WHAT IS EXPECTED
The data needs to be returned in full, exactly as it reads.
--------------------------------
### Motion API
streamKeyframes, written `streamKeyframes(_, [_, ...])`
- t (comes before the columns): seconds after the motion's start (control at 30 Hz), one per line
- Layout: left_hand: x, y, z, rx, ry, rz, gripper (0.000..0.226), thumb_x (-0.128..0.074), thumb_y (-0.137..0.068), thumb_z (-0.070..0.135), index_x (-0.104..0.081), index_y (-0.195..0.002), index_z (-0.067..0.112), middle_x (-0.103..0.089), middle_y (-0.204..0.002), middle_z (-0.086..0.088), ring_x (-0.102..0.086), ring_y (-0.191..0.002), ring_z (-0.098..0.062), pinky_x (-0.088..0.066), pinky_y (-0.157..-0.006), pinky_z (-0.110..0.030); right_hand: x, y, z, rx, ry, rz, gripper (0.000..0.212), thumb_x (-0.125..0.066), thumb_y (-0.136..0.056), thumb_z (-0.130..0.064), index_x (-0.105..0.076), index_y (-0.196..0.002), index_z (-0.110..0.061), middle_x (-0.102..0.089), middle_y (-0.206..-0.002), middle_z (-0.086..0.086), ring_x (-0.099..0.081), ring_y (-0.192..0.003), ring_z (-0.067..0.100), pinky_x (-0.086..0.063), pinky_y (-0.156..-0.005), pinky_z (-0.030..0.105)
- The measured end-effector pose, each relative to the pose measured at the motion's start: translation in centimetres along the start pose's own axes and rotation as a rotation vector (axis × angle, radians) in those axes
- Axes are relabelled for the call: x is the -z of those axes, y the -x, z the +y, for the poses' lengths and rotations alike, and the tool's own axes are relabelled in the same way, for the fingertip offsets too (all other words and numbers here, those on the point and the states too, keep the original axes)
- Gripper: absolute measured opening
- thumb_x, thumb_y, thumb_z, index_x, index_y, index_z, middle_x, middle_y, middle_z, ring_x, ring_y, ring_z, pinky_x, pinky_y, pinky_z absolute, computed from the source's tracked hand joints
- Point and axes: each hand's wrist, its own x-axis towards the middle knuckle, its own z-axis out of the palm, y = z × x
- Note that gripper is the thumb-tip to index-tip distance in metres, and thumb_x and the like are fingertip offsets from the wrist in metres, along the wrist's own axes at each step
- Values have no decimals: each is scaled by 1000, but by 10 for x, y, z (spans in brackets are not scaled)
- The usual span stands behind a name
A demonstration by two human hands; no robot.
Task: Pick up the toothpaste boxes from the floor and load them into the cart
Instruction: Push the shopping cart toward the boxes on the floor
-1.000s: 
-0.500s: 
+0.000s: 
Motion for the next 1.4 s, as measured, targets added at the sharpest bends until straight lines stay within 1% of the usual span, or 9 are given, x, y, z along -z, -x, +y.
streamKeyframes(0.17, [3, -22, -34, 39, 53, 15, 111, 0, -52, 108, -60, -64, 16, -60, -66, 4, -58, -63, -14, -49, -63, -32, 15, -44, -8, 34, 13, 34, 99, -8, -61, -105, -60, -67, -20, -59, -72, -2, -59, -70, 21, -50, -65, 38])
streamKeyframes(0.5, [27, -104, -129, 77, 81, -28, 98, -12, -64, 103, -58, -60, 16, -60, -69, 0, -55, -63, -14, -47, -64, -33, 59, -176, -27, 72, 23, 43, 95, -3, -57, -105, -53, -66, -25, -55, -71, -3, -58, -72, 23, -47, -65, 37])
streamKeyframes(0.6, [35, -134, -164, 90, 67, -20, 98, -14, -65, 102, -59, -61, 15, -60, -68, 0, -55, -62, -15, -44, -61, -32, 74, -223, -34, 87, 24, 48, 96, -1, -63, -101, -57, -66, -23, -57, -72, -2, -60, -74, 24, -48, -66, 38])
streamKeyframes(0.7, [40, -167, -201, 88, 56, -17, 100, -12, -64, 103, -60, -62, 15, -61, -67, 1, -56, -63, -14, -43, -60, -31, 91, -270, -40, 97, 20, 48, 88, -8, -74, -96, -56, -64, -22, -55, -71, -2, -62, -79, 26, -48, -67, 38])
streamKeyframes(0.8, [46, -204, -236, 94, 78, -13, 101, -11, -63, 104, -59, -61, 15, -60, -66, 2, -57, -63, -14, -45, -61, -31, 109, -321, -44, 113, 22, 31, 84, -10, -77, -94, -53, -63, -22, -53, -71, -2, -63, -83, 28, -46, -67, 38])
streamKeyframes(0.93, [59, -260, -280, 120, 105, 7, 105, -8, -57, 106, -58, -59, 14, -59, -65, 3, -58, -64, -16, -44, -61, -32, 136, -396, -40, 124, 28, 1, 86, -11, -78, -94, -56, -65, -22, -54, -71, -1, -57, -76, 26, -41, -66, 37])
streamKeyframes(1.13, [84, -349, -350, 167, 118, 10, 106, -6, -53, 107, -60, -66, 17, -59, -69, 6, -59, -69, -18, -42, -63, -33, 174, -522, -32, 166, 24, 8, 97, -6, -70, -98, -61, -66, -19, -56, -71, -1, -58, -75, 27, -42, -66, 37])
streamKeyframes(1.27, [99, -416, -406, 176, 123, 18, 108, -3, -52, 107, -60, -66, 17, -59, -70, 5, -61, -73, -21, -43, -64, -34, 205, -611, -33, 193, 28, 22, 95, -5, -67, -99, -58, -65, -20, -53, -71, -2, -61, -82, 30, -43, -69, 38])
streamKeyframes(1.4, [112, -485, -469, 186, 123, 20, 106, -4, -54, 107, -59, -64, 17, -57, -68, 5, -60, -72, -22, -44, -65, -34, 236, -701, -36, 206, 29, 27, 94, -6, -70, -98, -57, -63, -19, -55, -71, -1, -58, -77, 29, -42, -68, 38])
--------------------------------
THE ANSWER
### Motion API
streamKeyframes, written `streamKeyframes(_, [_, ...])`
- t (comes before the columns): seconds after the motion's start (control at 30 Hz), one per line
- Layout: left_hand: x, y, z, rx, ry, rz, gripper (0.000..0.226), thumb_x (-0.128..0.074), thumb_y (-0.137..0.068), thumb_z (-0.070..0.135), index_x (-0.104..0.081), index_y (-0.195..0.002), index_z (-0.067..0.112), middle_x (-0.103..0.089), middle_y (-0.204..0.002), middle_z (-0.086..0.088), ring_x (-0.102..0.086), ring_y (-0.191..0.002), ring_z (-0.098..0.062), pinky_x (-0.088..0.066), pinky_y (-0.157..-0.006), pinky_z (-0.110..0.030); right_hand: x, y, z, rx, ry, rz, gripper (0.000..0.212), thumb_x (-0.125..0.066), thumb_y (-0.136..0.056), thumb_z (-0.130..0.064), index_x (-0.105..0.076), index_y (-0.196..0.002), index_z (-0.110..0.061), middle_x (-0.102..0.089), middle_y (-0.206..-0.002), middle_z (-0.086..0.086), ring_x (-0.099..0.081), ring_y (-0.192..0.003), ring_z (-0.067..0.100), pinky_x (-0.086..0.063), pinky_y (-0.156..-0.005), pinky_z (-0.030..0.105)
- The measured end-effector pose, each relative to the pose measured at the motion's start: translation in centimetres along the start pose's own axes and rotation as a rotation vector (axis × angle, radians) in those axes
- Axes are relabelled for the call: x is the -z of those axes, y the -x, z the +y, for the poses' lengths and rotations alike, and the tool's own axes are relabelled in the same way, for the fingertip offsets too (all other words and numbers here, those on the point and the states too, keep the original axes)
- Gripper: absolute measured opening
- thumb_x, thumb_y, thumb_z, index_x, index_y, index_z, middle_x, middle_y, middle_z, ring_x, ring_y, ring_z, pinky_x, pinky_y, pinky_z absolute, computed from the source's tracked hand joints
- Point and axes: each hand's wrist, its own x-axis towards the middle knuckle, its own z-axis out of the palm, y = z × x
- Note that gripper is the thumb-tip to index-tip distance in metres, and thumb_x and the like are fingertip offsets from the wrist in metres, along the wrist's own axes at each step
- Values have no decimals: each is scaled by 1000, but by 10 for x, y, z (spans in brackets are not scaled)
- The usual span stands behind a name
A demonstration by two human hands; no robot.
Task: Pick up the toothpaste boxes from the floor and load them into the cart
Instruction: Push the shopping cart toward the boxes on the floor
-1.000s: 
-0.500s: 
+0.000s: 
Motion for the next 1.4 s, as measured, targets added at the sharpest bends until straight lines stay within 1% of the usual span, or 9 are given, x, y, z along -z, -x, +y.
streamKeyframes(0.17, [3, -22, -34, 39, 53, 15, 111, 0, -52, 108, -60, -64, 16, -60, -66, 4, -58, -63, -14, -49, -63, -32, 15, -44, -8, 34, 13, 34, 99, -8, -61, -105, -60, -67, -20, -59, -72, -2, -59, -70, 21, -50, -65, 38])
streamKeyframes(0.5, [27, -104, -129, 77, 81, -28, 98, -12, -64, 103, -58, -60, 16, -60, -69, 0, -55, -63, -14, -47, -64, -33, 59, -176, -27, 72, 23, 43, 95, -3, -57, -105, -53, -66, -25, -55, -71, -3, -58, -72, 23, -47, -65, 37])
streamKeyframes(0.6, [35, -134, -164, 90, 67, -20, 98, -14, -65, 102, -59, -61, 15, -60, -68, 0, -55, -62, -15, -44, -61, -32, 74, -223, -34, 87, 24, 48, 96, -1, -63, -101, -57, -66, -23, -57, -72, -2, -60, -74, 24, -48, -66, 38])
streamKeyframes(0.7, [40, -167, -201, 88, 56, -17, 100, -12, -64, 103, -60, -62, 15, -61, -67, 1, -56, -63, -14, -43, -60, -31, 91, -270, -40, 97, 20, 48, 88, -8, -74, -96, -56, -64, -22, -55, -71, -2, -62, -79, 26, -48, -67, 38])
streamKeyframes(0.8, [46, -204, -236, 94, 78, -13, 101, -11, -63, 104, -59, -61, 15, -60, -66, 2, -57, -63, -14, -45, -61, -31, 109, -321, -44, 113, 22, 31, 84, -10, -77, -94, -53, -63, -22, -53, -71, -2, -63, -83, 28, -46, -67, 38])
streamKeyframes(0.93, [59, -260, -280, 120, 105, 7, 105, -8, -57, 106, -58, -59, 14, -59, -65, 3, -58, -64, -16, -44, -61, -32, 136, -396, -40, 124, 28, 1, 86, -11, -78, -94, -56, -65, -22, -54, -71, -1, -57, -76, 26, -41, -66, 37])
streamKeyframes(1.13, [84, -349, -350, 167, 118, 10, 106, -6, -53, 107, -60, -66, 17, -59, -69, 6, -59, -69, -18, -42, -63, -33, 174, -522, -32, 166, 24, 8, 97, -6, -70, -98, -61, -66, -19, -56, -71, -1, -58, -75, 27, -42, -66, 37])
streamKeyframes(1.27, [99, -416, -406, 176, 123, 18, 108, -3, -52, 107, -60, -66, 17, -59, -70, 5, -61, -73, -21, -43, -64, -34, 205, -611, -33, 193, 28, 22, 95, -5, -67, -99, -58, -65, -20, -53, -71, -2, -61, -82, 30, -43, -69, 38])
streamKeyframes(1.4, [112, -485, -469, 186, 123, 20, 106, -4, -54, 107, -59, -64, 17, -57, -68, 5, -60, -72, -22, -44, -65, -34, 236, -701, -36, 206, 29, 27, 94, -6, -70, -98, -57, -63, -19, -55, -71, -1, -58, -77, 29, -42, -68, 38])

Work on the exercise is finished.